C’est au carrefour de la rue des Chapeliers et de la rue d’Orléans qu’il percuta de plein fouet une femme qui courait. Il trébucha, s’étala, elle lui tendit la main pour l’aider à se relever, main qu’il prit, qu’elle conjugua d’un « vous n’avez rien ?, main accompagnée, comme il se doit, du sourire contrit réglementaire.
– Non, rien je ne vous
– C’est moi. Pardon
– Je pensais à
– Je suis désolée
Ils restèrent là. Face à face. Figés. Elle avait repris sa main et l’agitait un peu. Ils étaient proches. Très proches. Participant de cette proximité quasi sacrée qu’on éprouve parfois, qu’on croit pouvoir effleurer, qu’on imagine embrasser… Absolu. Eternité. Même éphémère. Même sachant qu’« elle est allée ».

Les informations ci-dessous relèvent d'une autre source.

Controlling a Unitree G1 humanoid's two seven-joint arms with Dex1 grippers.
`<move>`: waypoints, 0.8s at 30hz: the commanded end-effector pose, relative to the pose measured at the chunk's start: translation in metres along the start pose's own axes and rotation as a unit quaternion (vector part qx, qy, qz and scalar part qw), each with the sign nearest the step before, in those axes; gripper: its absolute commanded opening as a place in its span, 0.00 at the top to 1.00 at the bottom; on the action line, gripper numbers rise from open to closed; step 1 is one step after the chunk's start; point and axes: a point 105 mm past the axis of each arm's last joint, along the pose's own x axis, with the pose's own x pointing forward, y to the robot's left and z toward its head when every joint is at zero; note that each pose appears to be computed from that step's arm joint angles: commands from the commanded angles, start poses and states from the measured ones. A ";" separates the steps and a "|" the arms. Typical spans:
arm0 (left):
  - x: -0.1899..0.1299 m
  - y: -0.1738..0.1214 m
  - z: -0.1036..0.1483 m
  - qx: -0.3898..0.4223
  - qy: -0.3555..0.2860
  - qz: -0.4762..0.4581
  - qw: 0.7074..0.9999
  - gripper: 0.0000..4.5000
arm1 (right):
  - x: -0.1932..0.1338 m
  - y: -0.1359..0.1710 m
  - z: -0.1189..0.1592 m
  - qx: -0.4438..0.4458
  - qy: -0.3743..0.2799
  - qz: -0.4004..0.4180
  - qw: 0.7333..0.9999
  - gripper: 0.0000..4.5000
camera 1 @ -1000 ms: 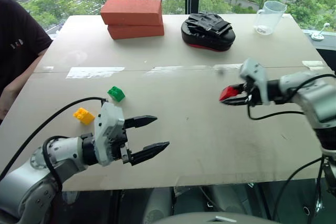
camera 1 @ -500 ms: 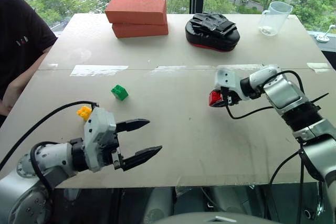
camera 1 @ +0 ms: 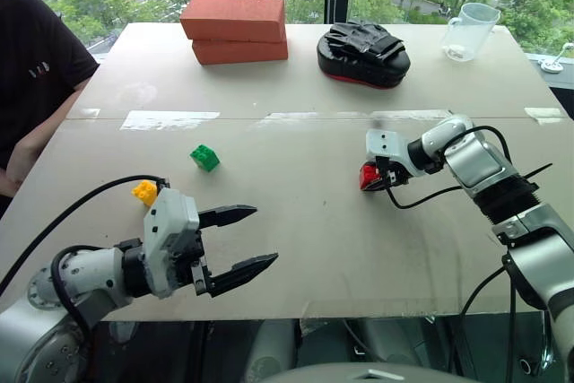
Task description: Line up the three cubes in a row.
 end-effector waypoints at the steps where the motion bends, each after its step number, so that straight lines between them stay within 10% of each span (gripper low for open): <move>1: 0.000 -0.002 0.003 0.014 -0.009 -0.002 1.000 0.00 | -0.009 -0.003 0.012 -0.021 -0.015 0.002 1.000 0.22; 3: -0.001 -0.001 0.003 0.010 -0.011 0.002 1.000 0.00 | -0.011 -0.004 0.015 -0.024 -0.024 -0.005 0.999 0.03; 21: -0.005 0.010 -0.008 -0.010 -0.014 0.024 1.000 0.00 | -0.025 0.007 0.001 0.024 -0.029 -0.033 0.999 0.03; 24: -0.006 0.010 -0.009 -0.009 -0.014 0.023 1.000 0.00 | -0.025 0.006 0.000 0.034 -0.026 -0.037 0.998 0.20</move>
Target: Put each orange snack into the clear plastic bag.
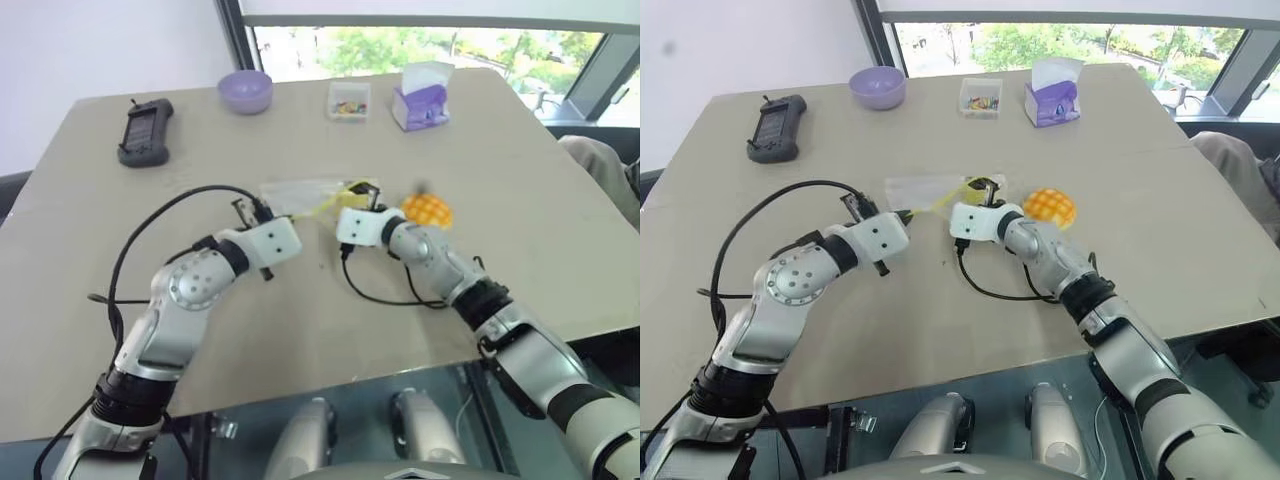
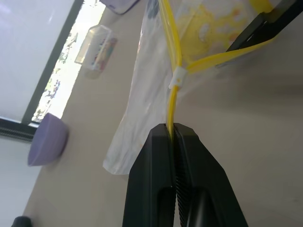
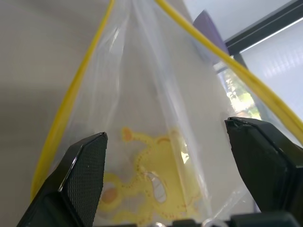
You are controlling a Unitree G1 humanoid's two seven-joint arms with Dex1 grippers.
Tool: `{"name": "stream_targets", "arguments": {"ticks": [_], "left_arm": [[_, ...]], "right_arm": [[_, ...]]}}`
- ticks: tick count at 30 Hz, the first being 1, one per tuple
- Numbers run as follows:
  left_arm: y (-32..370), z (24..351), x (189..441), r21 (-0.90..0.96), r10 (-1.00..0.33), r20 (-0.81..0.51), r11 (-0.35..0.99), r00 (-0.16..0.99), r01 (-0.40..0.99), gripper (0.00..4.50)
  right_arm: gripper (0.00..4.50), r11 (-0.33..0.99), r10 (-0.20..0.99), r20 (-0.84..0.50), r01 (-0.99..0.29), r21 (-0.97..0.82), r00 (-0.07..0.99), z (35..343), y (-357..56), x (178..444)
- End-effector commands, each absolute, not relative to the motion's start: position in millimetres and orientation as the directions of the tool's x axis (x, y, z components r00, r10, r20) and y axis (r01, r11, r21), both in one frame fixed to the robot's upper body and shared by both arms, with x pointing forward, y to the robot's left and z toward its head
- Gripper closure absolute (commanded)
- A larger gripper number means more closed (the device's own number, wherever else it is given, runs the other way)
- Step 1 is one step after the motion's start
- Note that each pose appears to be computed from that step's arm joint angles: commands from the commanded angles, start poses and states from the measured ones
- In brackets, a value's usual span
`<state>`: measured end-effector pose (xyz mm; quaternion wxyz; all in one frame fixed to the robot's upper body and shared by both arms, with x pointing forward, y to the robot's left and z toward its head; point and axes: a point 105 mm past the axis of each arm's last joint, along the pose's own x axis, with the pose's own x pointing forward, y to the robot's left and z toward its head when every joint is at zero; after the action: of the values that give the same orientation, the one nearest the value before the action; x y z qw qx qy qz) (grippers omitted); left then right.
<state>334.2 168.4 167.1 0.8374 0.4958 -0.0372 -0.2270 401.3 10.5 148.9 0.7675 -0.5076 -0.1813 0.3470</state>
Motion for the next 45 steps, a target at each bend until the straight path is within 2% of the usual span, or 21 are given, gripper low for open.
{"name": "stream_targets", "arguments": {"ticks": [1,5,10,14,19,27,28,30,31,32,33,36,38,41,45], "left_arm": [[183.0,182.7,340.9,0.855,-0.352,-0.109,0.443,0.93,0.268,4.5],[185.6,182.7,343.4,0.852,-0.338,-0.11,0.452,0.935,0.263,4.5],[186.9,181.0,344.9,0.844,-0.328,-0.112,0.467,0.938,0.264,4.5],[187.4,180.3,345.3,0.842,-0.325,-0.114,0.471,0.939,0.265,4.5],[187.6,179.2,346.5,0.839,-0.327,-0.116,0.473,0.938,0.269,4.5],[185.6,179.7,348.4,0.838,-0.336,-0.117,0.472,0.935,0.274,4.5],[185.3,179.7,348.3,0.837,-0.337,-0.117,0.473,0.934,0.275,4.5],[184.7,179.7,348.1,0.836,-0.339,-0.117,0.474,0.933,0.277,4.5],[184.6,179.8,348.0,0.835,-0.34,-0.117,0.475,0.933,0.277,4.5],[184.5,179.8,347.9,0.834,-0.34,-0.116,0.477,0.933,0.278,4.5],[184.2,179.8,347.8,0.833,-0.34,-0.116,0.478,0.933,0.278,4.5],[183.4,180.3,347.7,0.83,-0.342,-0.113,0.484,0.933,0.278,4.5],[182.9,180.6,347.8,0.829,-0.344,-0.113,0.485,0.932,0.279,4.5],[182.2,180.5,348.4,0.829,-0.345,-0.115,0.483,0.931,0.282,4.5],[180.8,180.9,349.1,0.828,-0.348,-0.117,0.483,0.93,0.285,4.5]], "right_arm": [[0.1,0.27,0.754,-0.026,-0.346,-0.899,0.657,176.4,0.6,400.4],[0.1,0.327,0.751,-0.038,-0.422,-0.845,0.659,182.9,-18.5,399.4],[0.1,0.53,0.687,0.0,-0.501,-0.684,0.727,187.0,-50.8,397.1],[0.1,0.646,0.599,-0.053,-0.521,-0.558,0.799,170.8,-82.9,394.4],[0.1,0.773,0.479,-0.125,-0.485,-0.409,0.869,147.4,-110.3,395.3],[0.1,0.835,0.39,-0.264,-0.46,-0.302,0.882,108.4,-126.4,395.9],[0.51,0.835,0.384,-0.276,-0.459,-0.303,0.881,104.0,-127.8,395.9],[0.93,0.835,0.381,-0.287,-0.46,-0.301,0.879,99.3,-128.8,395.9],[1.51,0.835,0.382,-0.286,-0.461,-0.301,0.879,99.0,-128.6,396.0],[1.75,0.834,0.382,-0.281,-0.459,-0.305,0.88,100.4,-128.5,396.5],[2.41,0.833,0.383,-0.272,-0.457,-0.312,0.883,102.8,-128.4,397.1],[3.51,0.798,0.43,-0.186,-0.468,-0.381,0.884,122.8,-121.8,397.4],[3.51,0.744,0.495,-0.118,-0.49,-0.454,0.861,139.1,-111.9,393.8],[3.51,0.672,0.664,-0.023,-0.61,-0.419,0.747,166.5,-81.4,373.8],[3.51,0.596,0.772,0.022,-0.712,-0.372,0.635,183.1,-53.7,353.4]]}}
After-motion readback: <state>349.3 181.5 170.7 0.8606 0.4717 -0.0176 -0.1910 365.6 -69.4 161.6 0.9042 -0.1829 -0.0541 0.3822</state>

Lui, se demandant pourquoi elle courait ainsi, au soir, en vêtements de ville pas-trop-ostentatoires-mais-quand-même, dans la rue des Chapeliers. Pas une tête à s’enfuir d’une messe ? Ou bien ? Qui était-elle, fuyait-elle, qui fuyait-elle ? Ou bien avait-elle été gagnée par l’enthousiasme des Grecs, possédée-dépossédée, s’était-elle élancée tout comme un faon bondit, un derviche tourne ou lévite un bon bonze.
Elle, s’interrogeant, de jolies petites fesses sous le blouson, un peu usé, le blouson. Lui aussi, à la réflexion. Séduisant, à sa façon. Quel métier peut-il bien exercer ? Dur à situer. Hétéro. Et je crois
Et puis,
une voix âgée : « Je vous ai vu tomber, de mon balcon. Je mets une virgule entre tomber et balcon, parce que vous n’êtes pas tombé de mon balcon, heureusement pour vous. Pas comme mon pauvre Albert, il y a quatre ans. Mon chat. Oui. Pas mon mari, lui… Je vois que tout va bien. Alors, je remonte. Fausse alerte ! »
Et puis,
ils se sont serré la main, à nouveau, pour se dire au revoir plus délicatement que ne l’avait été leur entrée en matière. – C’est moi qui – Non, j’étais... Au revoir, alors – Oui, au revoir…
Et puis,
il n’y eut plus que le soir, un de ces soirs d’hiver ingrats, pluvieux, trop vieux, inféconds, qui vous dénudent et vous ôtent jusqu’à l’espoir d’un printemps.